Seventeen-year-old Diren Dede lost his life Sunday, while in Missoula, Montana on a high school exchange program from Germany. He was shot dead at the home of Markus Kaarma, after Kaarma set a trap for intruders by intentionally leaving the garage open and placing a purse in clear view.
After motion sensors detected someone in the garage, Kaarma shot Dede. And while he has since been charged with first degree murder, he is already invoking a Stand Your Ground-like defense.
Kaarma is not the first to claim he was justified in killing someone after setting a trap. A Minnesota jury rejected Byron Smith’s argument that he was standing his ground when he made it look as though he wasn’t home, and waited in the basement with food and water until two teen intruders descended, and he shot them dead. Audio recorded by Smith depicted him toying with the victims after he shot them, according to the New York Daily News, saying “you’re dead.” He also likened them to “vermin.”
Both men said they had been victims of burglaries, and were aiming to protect themselves. And while Kaarma may fail in his attempt to claim that eliciting an intruder constitutes self-defense even under expansive self-defense laws that remove any duty to retreat, the emergence of traps is the latest example of the sort of vigilante justice individuals are attempting to justify under expansive self-defense doctrines.
While Stand Your Ground laws have proliferated since Florida passed its notorious law in 2005, the self-defense law that predated it was known as the Castle Doctrine, and authorized deadly force to protect one’s home. These laws derive from the old English common law concept that individuals have a right to defend their own home. But in many states, the Castle Doctrine has since been expanded both by statute and by court decisions to encompass more behavior, and courts in many states presume that fear was reasonable when if an individual is unlawfully entering one’s home.

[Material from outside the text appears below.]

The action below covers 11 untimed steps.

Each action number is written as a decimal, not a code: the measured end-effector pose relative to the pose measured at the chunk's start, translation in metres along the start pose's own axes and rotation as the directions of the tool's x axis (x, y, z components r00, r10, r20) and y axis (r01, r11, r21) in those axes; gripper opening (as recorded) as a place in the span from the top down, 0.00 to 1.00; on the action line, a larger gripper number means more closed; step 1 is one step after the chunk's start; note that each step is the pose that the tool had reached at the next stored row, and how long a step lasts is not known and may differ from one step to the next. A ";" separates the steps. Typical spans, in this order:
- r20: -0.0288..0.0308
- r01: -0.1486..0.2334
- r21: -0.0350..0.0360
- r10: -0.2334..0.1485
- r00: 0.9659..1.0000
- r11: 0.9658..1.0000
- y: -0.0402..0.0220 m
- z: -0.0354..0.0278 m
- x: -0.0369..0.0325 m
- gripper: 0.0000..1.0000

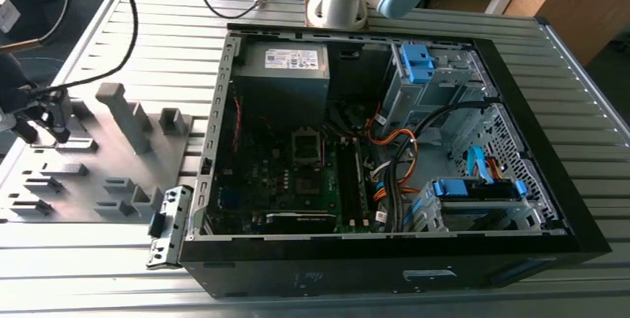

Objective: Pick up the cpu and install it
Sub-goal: 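Pick up the cpu and move it towards the insertion slot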

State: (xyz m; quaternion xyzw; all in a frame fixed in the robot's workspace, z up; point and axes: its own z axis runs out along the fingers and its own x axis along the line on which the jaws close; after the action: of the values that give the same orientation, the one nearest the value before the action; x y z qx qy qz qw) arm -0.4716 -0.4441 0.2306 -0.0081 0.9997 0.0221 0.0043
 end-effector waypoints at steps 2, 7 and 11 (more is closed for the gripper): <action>0.000 0.000 0.000 0.000 1.000 1.000 0.0003 -0.0057 0.0000 0.53; 0.000 0.000 0.000 0.000 1.000 1.000 0.0008 -0.0167 -0.0001 0.53; 0.000 0.000 -0.001 0.000 1.000 1.000 0.0011 -0.0258 -0.0002 0.53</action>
State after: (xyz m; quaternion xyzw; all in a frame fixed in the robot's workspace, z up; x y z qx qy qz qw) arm -0.4716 -0.4441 0.2564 -0.0081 0.9997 0.0225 0.0043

Montana is no exception. An NRA-backed law passed in 2009 not only added a Stand Your Ground provision; it also expanded the Castle Doctrine that allows self-defense inside the home. While it once only authorized deadly force against an intruder who was acting in a “violent, riotous, or tumultuous manner,” the new law allows deadly force by an individual who “reasonably believes” the force is necessary to prevent assault or a forcible felony. The 2009 law also shifted the burden of proof and presumes that the shooter is innocent, according to Gary Marbut, a Montana gun lobbyist who has written model state laws.
Since the shooting Sunday, state lawmaker Ellie Hill has already proposed a bill to repeal some provisions of that law. More than two years after the shooting of Trayvon made these laws famous, not a single state has successfully repealed a provision.